_ABOUT THIS TASK_
Return exactly the lines below, starting with the one that has "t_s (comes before" and going on through the one that has "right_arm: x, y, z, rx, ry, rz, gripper".

******

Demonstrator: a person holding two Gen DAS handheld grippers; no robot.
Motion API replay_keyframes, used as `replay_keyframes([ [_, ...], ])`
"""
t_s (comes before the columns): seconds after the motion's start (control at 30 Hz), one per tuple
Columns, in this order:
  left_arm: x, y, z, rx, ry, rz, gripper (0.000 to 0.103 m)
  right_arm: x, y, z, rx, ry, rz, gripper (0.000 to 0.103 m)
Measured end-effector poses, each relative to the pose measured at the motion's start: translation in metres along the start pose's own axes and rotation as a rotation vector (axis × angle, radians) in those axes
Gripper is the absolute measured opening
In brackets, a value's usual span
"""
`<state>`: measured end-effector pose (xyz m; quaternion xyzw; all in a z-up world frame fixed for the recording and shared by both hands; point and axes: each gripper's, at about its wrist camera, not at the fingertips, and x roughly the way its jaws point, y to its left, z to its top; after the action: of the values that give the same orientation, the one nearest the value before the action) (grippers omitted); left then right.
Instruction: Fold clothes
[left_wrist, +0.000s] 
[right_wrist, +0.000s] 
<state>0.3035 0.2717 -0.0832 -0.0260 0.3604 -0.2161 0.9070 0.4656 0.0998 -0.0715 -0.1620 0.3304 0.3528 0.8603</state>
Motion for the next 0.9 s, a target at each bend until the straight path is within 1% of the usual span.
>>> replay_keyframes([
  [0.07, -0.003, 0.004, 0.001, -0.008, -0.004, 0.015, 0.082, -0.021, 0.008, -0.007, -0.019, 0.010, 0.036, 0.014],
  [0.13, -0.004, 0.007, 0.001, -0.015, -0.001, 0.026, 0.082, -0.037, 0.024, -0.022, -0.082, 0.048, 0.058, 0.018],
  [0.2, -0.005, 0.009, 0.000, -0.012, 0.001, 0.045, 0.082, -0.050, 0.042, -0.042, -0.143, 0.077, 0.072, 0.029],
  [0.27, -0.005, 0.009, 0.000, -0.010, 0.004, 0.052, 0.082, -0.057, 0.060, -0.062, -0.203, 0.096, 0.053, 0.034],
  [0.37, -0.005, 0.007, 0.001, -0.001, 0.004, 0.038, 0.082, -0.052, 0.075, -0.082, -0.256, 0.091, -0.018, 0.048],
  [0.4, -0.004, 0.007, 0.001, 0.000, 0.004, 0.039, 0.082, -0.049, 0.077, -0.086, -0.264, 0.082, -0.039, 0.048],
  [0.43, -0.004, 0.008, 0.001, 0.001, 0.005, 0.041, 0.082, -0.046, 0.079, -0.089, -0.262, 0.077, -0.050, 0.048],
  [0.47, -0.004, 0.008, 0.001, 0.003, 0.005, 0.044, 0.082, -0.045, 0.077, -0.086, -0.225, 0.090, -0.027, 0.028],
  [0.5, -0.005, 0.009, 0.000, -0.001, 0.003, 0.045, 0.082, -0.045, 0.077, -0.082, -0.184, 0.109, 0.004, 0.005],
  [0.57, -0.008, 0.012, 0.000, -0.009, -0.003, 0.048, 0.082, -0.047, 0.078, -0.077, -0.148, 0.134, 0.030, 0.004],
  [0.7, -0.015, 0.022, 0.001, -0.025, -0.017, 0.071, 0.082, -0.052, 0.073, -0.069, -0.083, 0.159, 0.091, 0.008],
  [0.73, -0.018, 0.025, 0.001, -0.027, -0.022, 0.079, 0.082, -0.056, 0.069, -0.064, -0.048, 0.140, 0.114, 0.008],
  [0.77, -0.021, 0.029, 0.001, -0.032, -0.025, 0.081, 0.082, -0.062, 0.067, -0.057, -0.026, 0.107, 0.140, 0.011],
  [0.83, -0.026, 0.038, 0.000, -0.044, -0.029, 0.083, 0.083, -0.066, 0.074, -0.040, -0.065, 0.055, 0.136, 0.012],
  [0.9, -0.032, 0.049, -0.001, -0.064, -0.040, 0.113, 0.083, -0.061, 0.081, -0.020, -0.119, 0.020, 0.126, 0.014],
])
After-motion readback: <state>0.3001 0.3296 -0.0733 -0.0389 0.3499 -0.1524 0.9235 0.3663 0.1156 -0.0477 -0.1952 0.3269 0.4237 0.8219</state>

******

_RESPONSE AREA_
t_s (comes before the columns): seconds after the motion's start (control at 30 Hz), one per tuple
Columns, in this order:
  left_arm: x, y, z, rx, ry, rz, gripper (0.000 to 0.103 m)
  right_arm: x, y, z, rx, ry, rz, gripper (0.000 to 0.103 m)

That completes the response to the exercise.